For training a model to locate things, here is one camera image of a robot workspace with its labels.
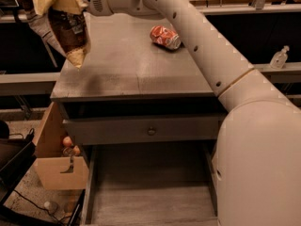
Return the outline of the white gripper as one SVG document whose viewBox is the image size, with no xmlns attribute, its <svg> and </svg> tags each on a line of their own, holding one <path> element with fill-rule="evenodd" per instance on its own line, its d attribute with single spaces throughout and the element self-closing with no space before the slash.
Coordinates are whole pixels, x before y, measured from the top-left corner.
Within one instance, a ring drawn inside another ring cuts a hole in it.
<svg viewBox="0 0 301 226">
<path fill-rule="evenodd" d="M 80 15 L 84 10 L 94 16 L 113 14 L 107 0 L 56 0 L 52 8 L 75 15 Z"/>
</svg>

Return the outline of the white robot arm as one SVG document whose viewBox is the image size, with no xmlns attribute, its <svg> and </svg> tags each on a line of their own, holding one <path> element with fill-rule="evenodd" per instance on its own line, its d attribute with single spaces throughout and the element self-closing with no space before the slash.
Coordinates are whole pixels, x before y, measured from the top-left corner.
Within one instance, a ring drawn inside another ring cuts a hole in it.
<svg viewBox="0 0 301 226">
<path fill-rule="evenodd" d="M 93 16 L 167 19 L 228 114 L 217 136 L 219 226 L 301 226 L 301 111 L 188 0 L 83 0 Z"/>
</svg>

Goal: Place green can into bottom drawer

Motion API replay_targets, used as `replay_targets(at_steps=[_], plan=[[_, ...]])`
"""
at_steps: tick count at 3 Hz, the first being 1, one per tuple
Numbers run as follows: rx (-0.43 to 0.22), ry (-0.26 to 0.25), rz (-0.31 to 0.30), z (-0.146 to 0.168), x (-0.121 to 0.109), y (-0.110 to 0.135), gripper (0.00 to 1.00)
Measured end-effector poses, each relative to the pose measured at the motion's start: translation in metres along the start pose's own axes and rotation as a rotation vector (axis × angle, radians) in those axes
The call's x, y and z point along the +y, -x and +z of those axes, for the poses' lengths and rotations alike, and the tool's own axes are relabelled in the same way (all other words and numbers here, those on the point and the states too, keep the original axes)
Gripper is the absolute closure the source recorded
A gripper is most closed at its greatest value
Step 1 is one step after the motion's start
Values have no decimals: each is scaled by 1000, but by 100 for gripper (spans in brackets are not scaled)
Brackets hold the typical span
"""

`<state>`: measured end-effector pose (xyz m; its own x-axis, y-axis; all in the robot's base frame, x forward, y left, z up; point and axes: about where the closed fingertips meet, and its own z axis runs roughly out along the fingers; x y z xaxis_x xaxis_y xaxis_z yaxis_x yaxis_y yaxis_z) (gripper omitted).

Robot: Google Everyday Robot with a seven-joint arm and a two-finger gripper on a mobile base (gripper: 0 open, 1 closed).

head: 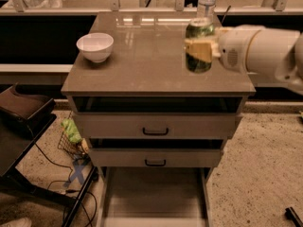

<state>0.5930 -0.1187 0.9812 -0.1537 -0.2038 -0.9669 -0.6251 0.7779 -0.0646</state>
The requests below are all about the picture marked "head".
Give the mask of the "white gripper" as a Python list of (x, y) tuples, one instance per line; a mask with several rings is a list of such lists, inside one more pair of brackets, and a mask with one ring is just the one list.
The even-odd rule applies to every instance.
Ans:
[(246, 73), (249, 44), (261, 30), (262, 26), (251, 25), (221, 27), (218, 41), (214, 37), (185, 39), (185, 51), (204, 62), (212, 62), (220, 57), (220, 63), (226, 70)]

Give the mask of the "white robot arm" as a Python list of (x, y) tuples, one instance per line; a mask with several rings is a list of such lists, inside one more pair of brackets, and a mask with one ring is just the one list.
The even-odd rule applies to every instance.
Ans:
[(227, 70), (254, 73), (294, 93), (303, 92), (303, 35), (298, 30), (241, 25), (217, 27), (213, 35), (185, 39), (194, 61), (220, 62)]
━━━
_Instructions for the task_
Would you copy every line of the entries that includes the word "image"?

_Answer box_
For training a model to locate things, here is one camera image of a robot workspace with its labels.
Return the outline of the white gripper as one SVG document whose viewBox is the image size, with no xmlns attribute, its <svg> and </svg> tags each on a line of their own, holding one <path> element with fill-rule="evenodd" per instance on its own line, its d attribute with single spaces throughout and the element self-closing with no space before the slash.
Return the outline of the white robot arm as one SVG document whose viewBox is the image size, with no xmlns attribute, its <svg> and </svg> tags each on a line of their own, holding one <path> element with fill-rule="evenodd" per instance on its own line, its d attribute with single spaces throughout and the element self-closing with no space before the slash.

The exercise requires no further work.